* [Data]:
※
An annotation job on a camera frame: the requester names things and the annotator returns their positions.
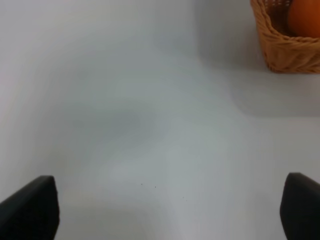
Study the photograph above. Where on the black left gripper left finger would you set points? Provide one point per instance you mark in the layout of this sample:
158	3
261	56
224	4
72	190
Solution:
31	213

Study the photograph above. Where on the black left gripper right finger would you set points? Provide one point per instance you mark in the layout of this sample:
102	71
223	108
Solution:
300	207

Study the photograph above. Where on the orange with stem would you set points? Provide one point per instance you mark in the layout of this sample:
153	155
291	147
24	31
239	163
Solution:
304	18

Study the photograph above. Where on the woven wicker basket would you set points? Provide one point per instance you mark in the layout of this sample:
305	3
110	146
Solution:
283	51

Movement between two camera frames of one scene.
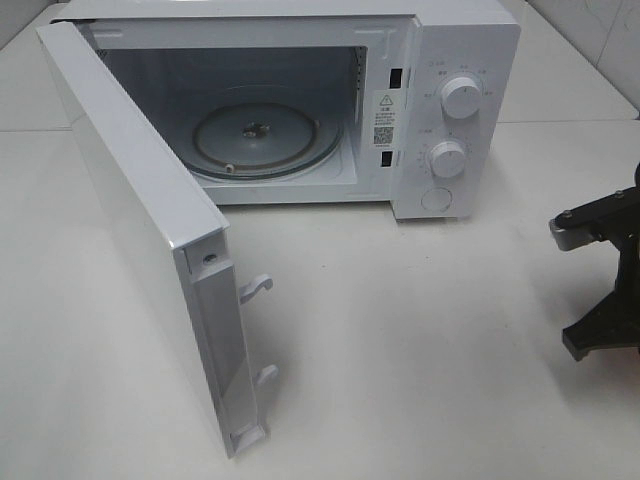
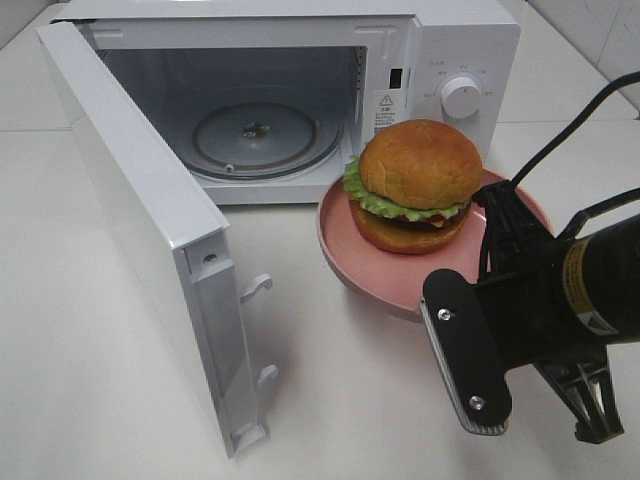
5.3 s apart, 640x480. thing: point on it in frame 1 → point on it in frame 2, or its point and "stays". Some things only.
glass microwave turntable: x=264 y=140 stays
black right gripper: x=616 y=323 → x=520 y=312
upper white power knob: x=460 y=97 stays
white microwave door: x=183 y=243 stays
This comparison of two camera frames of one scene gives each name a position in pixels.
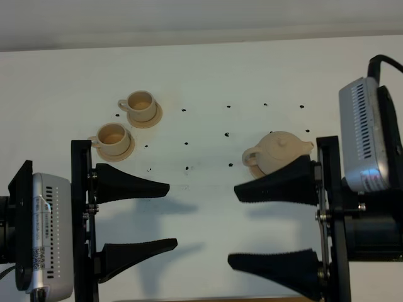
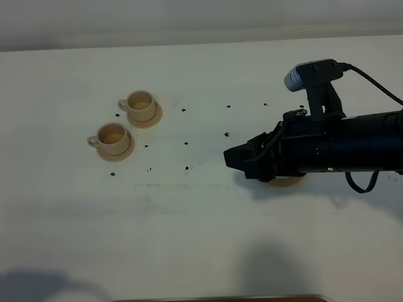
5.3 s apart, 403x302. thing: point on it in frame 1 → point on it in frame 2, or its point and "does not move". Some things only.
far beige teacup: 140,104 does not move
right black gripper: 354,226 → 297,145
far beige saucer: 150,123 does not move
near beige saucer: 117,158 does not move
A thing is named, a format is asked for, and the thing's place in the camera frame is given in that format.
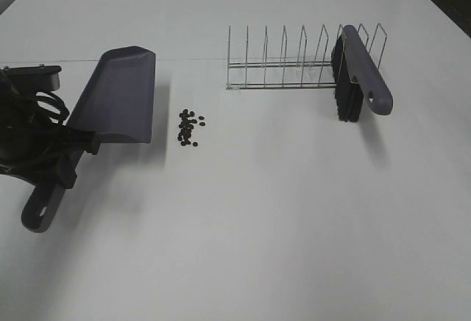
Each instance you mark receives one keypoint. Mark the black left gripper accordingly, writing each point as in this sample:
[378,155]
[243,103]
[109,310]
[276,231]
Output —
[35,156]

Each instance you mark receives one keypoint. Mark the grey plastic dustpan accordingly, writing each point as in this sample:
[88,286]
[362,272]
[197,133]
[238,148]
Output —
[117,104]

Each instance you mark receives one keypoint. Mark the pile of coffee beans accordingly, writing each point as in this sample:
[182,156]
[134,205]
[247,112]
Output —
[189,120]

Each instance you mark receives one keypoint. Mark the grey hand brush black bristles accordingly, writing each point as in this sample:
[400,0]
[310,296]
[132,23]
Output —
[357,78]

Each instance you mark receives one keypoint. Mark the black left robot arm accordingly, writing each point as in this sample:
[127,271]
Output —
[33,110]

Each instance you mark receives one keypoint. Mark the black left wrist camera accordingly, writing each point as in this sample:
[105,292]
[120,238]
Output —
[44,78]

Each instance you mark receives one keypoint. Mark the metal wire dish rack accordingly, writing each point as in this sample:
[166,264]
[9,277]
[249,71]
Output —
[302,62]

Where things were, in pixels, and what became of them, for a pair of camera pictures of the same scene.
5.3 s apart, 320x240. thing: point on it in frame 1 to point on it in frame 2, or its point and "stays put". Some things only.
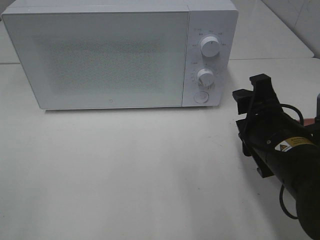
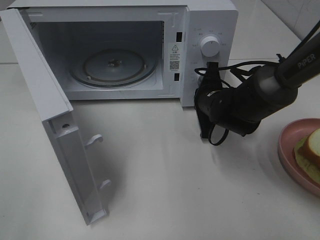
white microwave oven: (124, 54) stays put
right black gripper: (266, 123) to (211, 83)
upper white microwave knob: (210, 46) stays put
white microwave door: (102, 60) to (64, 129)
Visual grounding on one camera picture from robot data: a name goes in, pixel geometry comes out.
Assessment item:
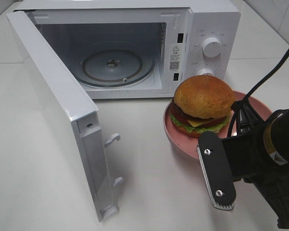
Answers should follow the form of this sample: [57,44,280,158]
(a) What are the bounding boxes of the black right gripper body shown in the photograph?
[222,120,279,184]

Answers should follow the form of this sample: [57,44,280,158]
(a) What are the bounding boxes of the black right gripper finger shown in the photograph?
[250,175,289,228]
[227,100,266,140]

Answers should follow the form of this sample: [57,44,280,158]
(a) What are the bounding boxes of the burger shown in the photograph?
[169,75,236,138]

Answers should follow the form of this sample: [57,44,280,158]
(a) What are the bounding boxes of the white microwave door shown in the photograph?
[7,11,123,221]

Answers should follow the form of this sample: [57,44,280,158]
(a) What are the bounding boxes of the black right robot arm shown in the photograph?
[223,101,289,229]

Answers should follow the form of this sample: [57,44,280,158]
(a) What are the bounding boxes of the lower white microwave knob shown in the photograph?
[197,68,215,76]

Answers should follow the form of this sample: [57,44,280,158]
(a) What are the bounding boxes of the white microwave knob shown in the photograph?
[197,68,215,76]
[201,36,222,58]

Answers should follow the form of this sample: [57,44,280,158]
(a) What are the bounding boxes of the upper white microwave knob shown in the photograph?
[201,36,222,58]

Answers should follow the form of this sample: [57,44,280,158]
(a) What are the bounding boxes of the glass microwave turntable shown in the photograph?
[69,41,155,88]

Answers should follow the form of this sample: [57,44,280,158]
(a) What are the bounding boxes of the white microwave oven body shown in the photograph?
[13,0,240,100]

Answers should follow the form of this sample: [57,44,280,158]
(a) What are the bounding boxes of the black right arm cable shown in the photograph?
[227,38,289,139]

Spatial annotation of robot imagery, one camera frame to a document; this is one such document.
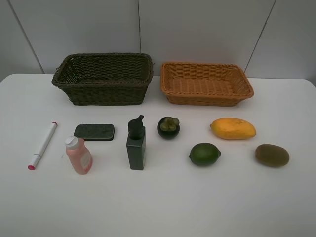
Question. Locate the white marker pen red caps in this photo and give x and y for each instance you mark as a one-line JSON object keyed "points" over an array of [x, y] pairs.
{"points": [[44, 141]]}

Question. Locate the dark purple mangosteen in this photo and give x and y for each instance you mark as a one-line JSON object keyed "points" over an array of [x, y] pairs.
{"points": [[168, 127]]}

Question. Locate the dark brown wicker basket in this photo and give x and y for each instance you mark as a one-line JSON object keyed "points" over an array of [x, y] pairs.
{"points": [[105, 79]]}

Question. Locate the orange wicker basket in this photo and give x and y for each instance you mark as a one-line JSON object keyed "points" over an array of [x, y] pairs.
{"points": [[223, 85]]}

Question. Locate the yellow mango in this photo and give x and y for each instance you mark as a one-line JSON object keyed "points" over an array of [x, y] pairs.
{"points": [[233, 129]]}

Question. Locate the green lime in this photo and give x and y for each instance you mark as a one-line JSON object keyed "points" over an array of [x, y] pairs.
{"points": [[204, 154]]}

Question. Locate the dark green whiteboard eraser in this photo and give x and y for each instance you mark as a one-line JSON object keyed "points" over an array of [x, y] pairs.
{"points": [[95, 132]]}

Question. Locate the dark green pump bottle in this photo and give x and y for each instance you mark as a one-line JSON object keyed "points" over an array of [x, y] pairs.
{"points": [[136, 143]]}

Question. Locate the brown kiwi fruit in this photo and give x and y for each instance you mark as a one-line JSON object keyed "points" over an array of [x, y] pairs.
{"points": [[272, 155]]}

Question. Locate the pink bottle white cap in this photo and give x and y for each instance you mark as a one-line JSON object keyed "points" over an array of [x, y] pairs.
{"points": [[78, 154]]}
※
* [Task description]: Return all lines from the entries that contain the string "apart".

* [Exercise solution]:
5.3 s apart, 640x480. thing: point on it in frame 1 → point on it in frame 2, or its point and "stays". Some things only.
5.3 s apart, 403x302. thing: point on it in frame 1 → point on it in frame 2, or its point and "does not move". Some things only.
5.3 s apart, 320x240. thing: point on it in frame 1 to point on it in frame 2, or its point and "stays put". Some things only.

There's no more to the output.